He rolled his eyes and said, “What, your BFF is a cab driver?”
Point taken, but I still feel more comfortable riding in a taxi. Riding to the airport, I started thinking about my first trip to Las Vegas.
It was the mid-eighties and my mother and I decided to take a “Girls Only” trip to Las Vegas. I had never been and it had been over 20 years since she had been. We lived in Wisconsin, so it was not a weekend jaunt, as it is in So Cal. It took a couple of months of planning and saving, but there were, staying in the Stardust hotel, getting ready for our first night exploring the strip.
We went to several different casinos, finishing up our evening at Caesar’s Palace. On the cab ride back to our hotel around midnight, my mother pulled some cash out of her wallet, showing me what she planned to tip the guy to get my approval. Unbeknown to either one of us, the wallet slip off her lap and ended up under the seat of the cab.
Once inside, we decided to do a little more gambling and split up to find our favorite slot machines.
She found me about five minutes later, totally horrified.
“My wallet is gone!” Of course, so were all her credit cards and her id, along with $400.00 in cash she had saved up for the trip.
The hotel staff were very helpful, even figuring out which cab company had dropped us off, but we had no idea who the driver had been. We called the cab company and they told us that most of their drivers got off their shifts around 200am. If the wallet was still in the cab, the driver would probably find it when he cleaned out his car.
We were both pretty doubtful it would be found intake. This was, after all, Vegas. Another customer could easily get in, clean it out, and perhaps leave the wallet. Or the cab driver could easily take the cash and say he found it that way and return the id and credit cards. We were pretty sure, best case, if we got the wallet back, it would be minus the cash.
I went to bed, but my mother couldn’t sleep. This was pre September 11th, so she could have flown home with no id. Credit cards could be cancelled. Just call Dad in the morning and have him send out some more cash.
“You don’t understand,” she said. “That was MY money. I saved it so we could go gambling and have some nice dinners.”
Her money, Dad’s money. What the hell difference did it make?
But it mattered to her. Years later I would have a conversation with my aunt, shortly after I bought my first house solo and she said, “You know it wasn’t that long ago, that women couldn’t buy houses on their own.”
It is easy when you grow up having options, as a woman, as a minority, to forget. Is it a perfect world when it comes to sexism and racism? Of course not. Just the United States has a long way to go to say neither exists anymore, but we also need to stop sometimes and be thankful for how far things have come.
My mother grew up in a time when women couldn’t buy their own houses, were expected not to work once they got pregnant and basically relied on their husbands for everything. Saving up $400.00 of her own money, for a vacation with her daughter was a big deal. A trip that 30 years before, would have never happened. Now the money was gone and she was going to have to ask her husband to bail her out.
At 300am that night, the phone rang in our hotel room.

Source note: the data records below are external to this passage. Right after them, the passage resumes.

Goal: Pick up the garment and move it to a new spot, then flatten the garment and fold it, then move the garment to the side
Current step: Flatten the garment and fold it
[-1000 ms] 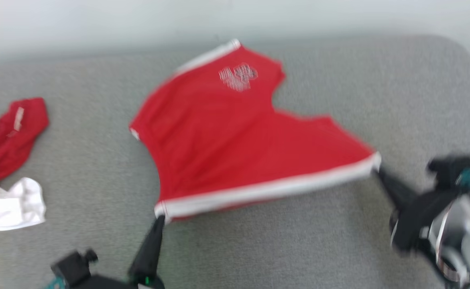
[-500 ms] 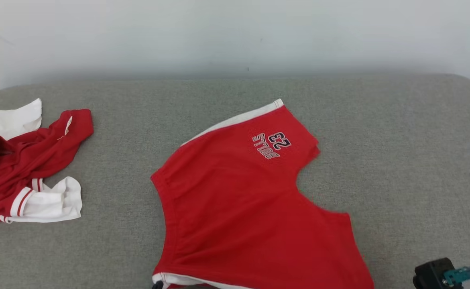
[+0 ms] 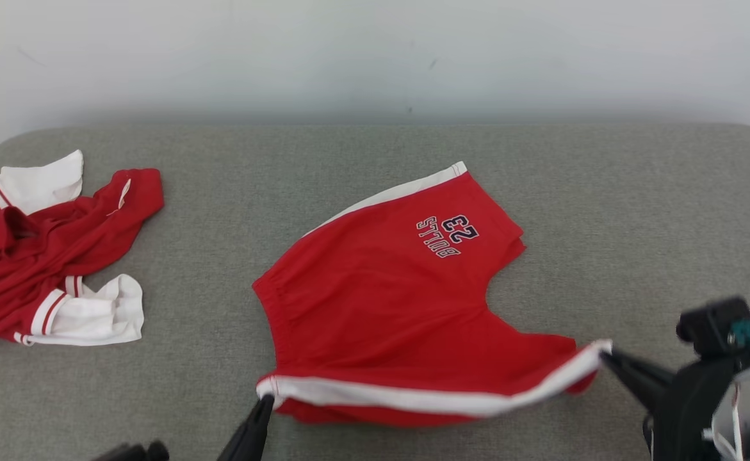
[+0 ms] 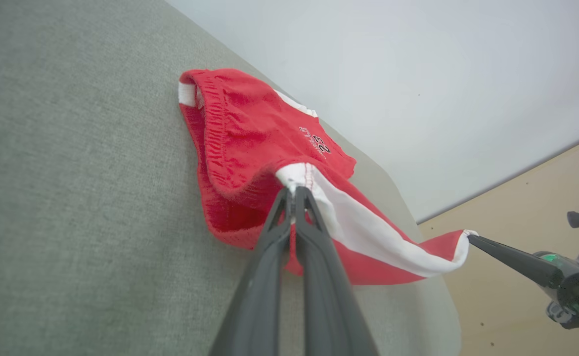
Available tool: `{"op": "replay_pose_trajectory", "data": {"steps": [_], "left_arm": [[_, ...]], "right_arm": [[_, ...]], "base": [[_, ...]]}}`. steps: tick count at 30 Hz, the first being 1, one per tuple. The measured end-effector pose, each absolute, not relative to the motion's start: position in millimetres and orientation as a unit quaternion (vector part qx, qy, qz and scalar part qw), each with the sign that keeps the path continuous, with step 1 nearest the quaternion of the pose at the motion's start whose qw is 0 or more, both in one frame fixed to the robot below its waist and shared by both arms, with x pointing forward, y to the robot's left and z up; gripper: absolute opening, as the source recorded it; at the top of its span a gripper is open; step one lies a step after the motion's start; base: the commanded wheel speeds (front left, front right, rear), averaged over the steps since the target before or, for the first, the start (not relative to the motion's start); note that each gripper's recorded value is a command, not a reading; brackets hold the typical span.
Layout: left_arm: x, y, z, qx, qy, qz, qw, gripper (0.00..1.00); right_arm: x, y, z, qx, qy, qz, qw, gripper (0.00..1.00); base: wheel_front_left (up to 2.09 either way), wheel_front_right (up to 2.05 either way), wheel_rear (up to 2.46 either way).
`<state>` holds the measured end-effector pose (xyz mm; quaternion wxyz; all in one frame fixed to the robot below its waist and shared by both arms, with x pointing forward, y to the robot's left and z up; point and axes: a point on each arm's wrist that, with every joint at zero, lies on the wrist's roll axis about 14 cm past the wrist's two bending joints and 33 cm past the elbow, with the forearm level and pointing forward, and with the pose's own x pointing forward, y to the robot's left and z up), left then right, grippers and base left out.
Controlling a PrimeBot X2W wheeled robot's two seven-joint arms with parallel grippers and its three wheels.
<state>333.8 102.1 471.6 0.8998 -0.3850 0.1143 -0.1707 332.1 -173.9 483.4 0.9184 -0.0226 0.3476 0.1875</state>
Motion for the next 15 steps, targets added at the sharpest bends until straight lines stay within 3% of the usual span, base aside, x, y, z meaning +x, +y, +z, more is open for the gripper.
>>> {"op": "replay_pose_trajectory", "data": {"steps": [7,15], "left_arm": [[376,94,496,-0.376,0.083,-0.18,0.905,0.0],[421,90,505,-0.368,0.082,-0.164,0.912,0.0]], "right_arm": [[416,-172,509,-0.068,0.257,0.188,0.946,0.0],[485,-152,508,-0.121,0.232,0.205,0.943,0.0]], "base": [[0.0,0.0,0.0],[0.0,0.0,0.0]]}}
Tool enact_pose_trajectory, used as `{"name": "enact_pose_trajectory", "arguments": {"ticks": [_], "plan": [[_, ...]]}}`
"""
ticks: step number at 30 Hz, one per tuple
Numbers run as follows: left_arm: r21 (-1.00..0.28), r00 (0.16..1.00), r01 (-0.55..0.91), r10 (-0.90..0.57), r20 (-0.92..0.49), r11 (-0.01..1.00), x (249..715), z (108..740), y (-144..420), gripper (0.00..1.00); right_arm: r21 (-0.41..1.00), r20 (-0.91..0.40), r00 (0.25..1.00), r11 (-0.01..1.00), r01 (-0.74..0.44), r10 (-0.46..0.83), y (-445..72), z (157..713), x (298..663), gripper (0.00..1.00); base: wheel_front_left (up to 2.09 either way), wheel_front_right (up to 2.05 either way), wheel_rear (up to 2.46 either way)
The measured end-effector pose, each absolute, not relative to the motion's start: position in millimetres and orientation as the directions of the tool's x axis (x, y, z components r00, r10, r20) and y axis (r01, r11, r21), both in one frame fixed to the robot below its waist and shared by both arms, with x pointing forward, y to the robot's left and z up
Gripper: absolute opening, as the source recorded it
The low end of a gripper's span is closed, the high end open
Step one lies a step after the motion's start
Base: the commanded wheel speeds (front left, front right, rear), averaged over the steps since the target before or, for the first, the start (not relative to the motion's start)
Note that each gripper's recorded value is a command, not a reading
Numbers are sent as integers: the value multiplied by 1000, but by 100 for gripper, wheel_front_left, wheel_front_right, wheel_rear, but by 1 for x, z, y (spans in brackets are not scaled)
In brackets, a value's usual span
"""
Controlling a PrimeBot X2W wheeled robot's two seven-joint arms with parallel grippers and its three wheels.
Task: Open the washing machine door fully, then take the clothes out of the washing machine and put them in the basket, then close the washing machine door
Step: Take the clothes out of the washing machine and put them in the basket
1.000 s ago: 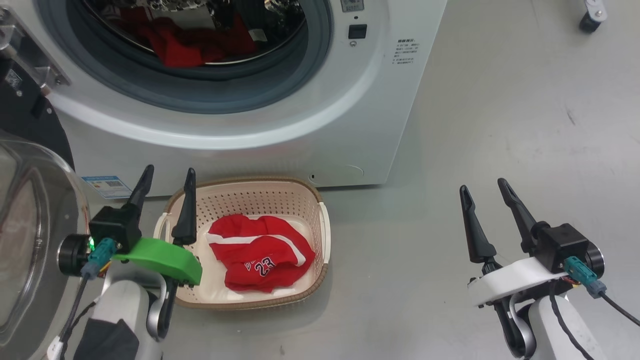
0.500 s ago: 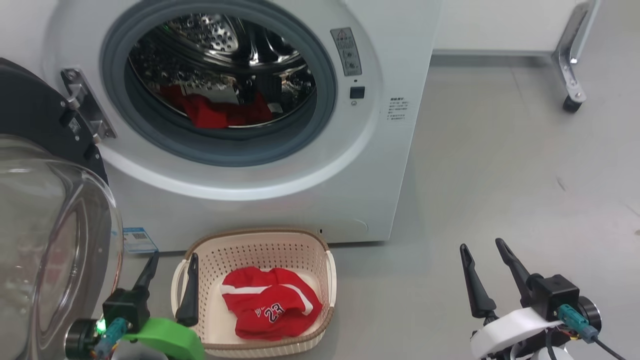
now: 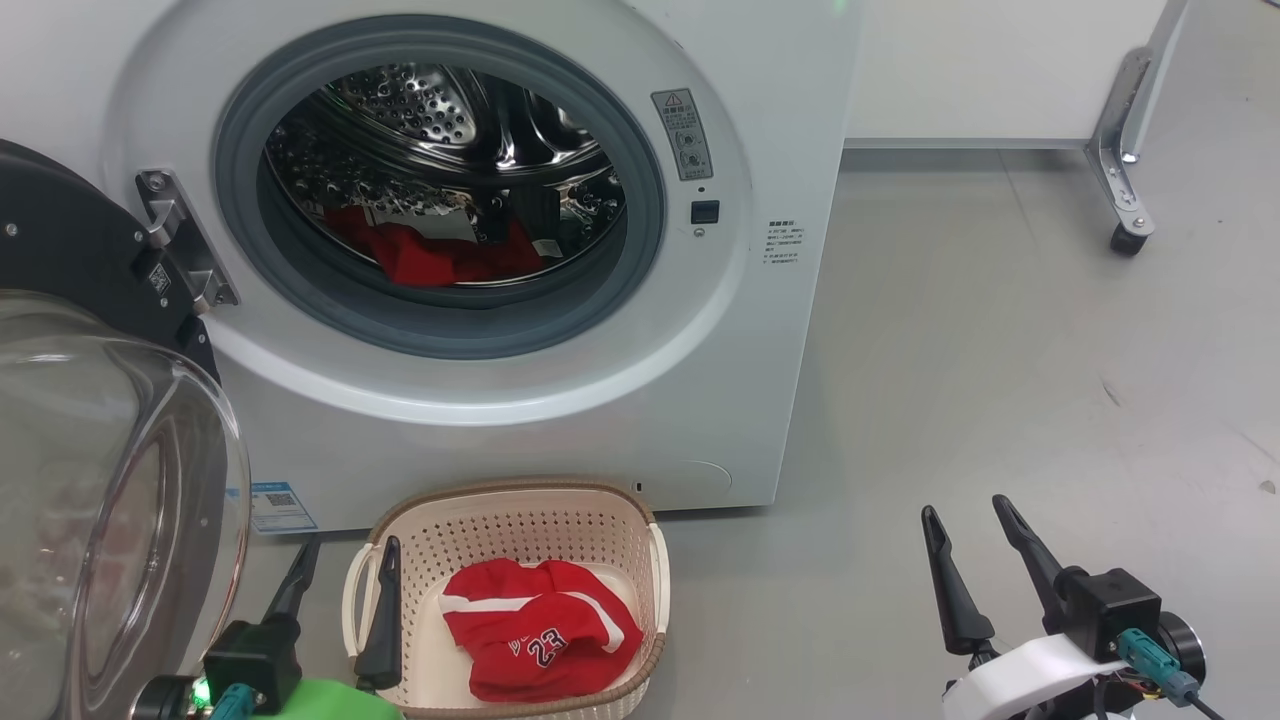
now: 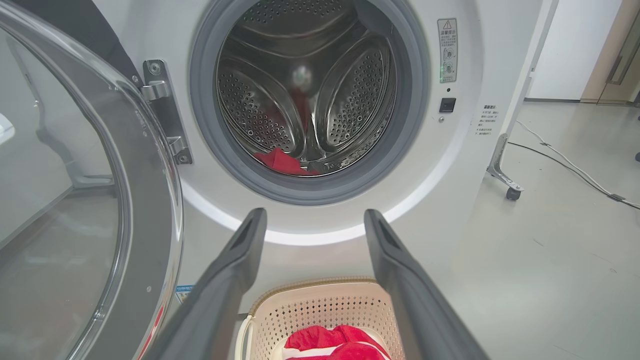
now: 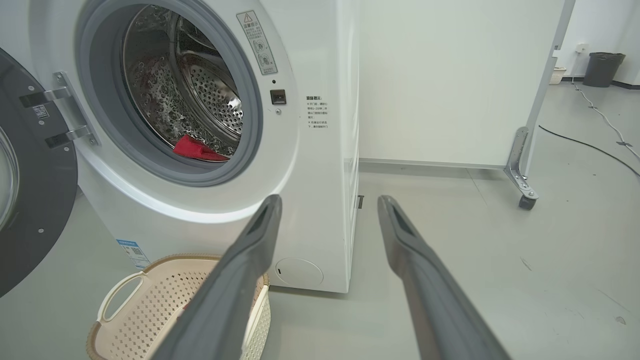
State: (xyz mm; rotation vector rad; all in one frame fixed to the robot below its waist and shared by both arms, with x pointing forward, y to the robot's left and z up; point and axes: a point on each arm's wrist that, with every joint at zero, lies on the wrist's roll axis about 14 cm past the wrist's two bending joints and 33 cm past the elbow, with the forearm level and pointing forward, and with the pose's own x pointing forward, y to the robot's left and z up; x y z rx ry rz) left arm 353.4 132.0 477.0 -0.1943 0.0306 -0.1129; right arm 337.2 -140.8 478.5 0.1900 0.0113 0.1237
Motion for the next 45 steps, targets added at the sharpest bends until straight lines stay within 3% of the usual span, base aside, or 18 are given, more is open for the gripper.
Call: {"name": "enact_pose_trajectory", "arguments": {"ticks": [33, 45], "plan": [[-189, 988, 134, -145, -49, 973, 347, 480, 122, 100, 182, -4, 991, 975, -128, 131, -140, 477, 336, 100, 0, 0, 0], [-197, 955, 231, -260, -140, 953, 385, 460, 91, 100, 178, -26, 989, 974, -140, 146, -137, 470, 351, 100, 0, 0, 0]]}}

It was the front desk of the hotel. The cab driver we had earlier had found the wallet when he finished his shift. He looked at the picture on my mother’s license and remembered he had dropped us off at the Stardust. He was down in the lobby with the wallet. Did we want to come down and pick it up?

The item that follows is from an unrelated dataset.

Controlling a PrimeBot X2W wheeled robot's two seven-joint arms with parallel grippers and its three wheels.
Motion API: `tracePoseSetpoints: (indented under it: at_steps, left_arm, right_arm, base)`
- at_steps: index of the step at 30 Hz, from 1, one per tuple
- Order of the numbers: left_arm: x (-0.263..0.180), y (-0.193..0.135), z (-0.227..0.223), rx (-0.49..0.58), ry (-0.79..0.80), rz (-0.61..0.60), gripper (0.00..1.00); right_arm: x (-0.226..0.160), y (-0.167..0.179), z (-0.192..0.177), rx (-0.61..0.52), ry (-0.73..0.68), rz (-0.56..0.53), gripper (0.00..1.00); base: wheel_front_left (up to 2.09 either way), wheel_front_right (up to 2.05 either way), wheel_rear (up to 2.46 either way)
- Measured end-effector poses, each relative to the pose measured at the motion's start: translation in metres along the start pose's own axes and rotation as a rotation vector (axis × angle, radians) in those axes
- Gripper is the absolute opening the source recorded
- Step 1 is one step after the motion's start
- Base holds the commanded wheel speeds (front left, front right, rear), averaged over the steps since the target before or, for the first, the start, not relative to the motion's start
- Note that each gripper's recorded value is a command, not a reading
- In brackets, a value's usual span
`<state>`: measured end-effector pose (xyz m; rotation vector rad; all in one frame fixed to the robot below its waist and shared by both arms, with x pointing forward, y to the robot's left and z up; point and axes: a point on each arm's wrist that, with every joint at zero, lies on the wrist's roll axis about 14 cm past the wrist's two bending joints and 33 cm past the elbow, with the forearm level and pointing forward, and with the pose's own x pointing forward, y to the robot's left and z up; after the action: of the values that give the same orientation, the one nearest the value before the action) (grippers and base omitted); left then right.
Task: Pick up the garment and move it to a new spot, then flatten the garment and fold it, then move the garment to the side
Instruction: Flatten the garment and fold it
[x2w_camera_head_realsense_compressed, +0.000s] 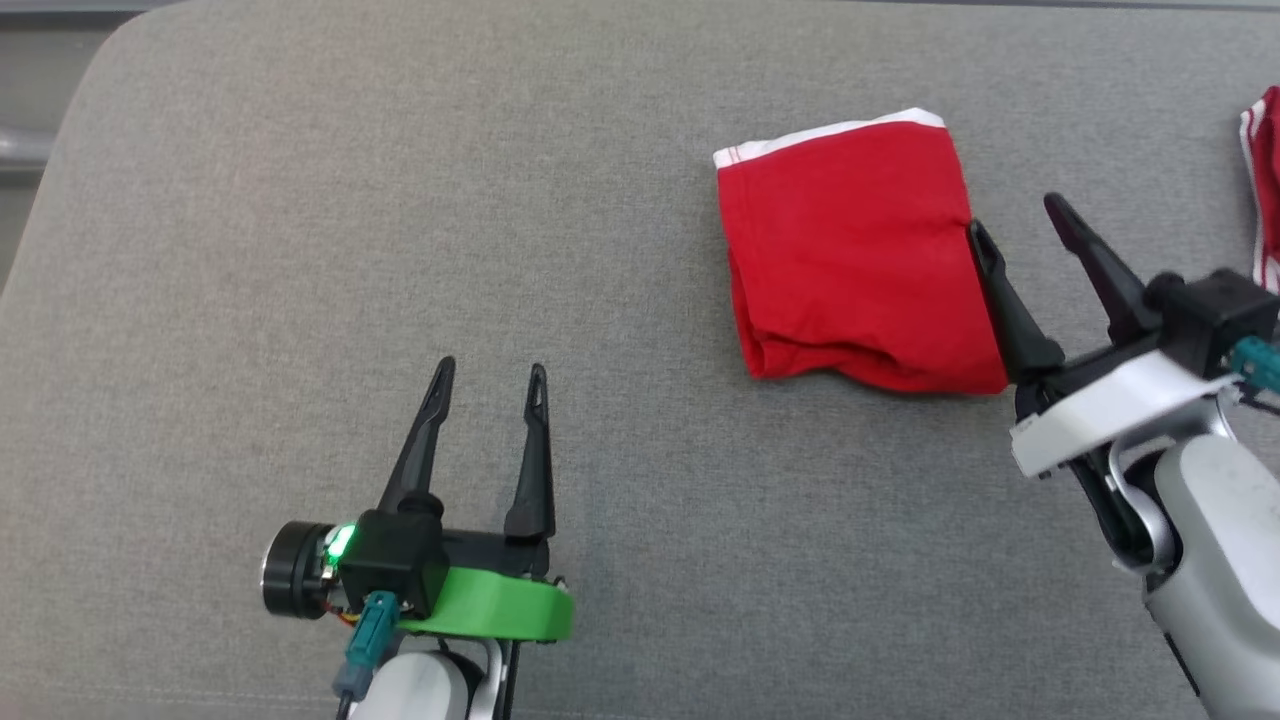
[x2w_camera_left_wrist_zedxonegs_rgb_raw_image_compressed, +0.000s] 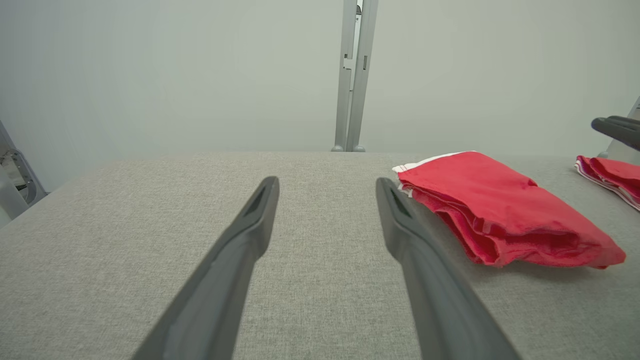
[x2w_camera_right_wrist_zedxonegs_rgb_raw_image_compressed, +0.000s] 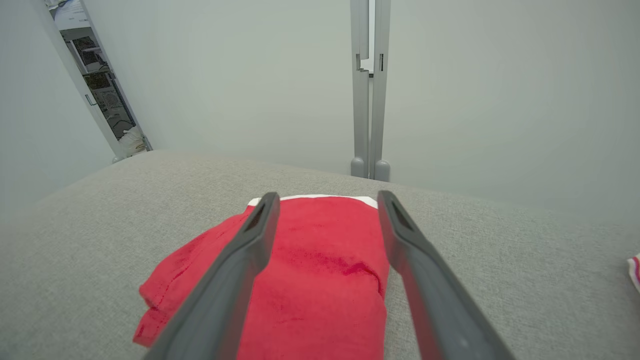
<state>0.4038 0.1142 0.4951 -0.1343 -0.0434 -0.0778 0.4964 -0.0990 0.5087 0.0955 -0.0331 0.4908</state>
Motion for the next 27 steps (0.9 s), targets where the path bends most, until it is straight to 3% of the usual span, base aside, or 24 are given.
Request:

I got out of bed, threw on some clothes and we both went down. When the cab driver handed her the wallet back, he was beaming that he had found the owner.
She looked inside. $400.00 in cash and all the credit cards. She started crying and tipped him a $50.00, which at first he didn’t want to take.
“We want people to feel safe in Las Vegas. I was just doing my job,” he told her.
I thought of that story as I was being driven to the airport. A woman, owner of not one, but three houses, traveling on business, going back to a band she runs herself.
Someday maybe I will try Uber. But for now, I think I will stick with the cabs.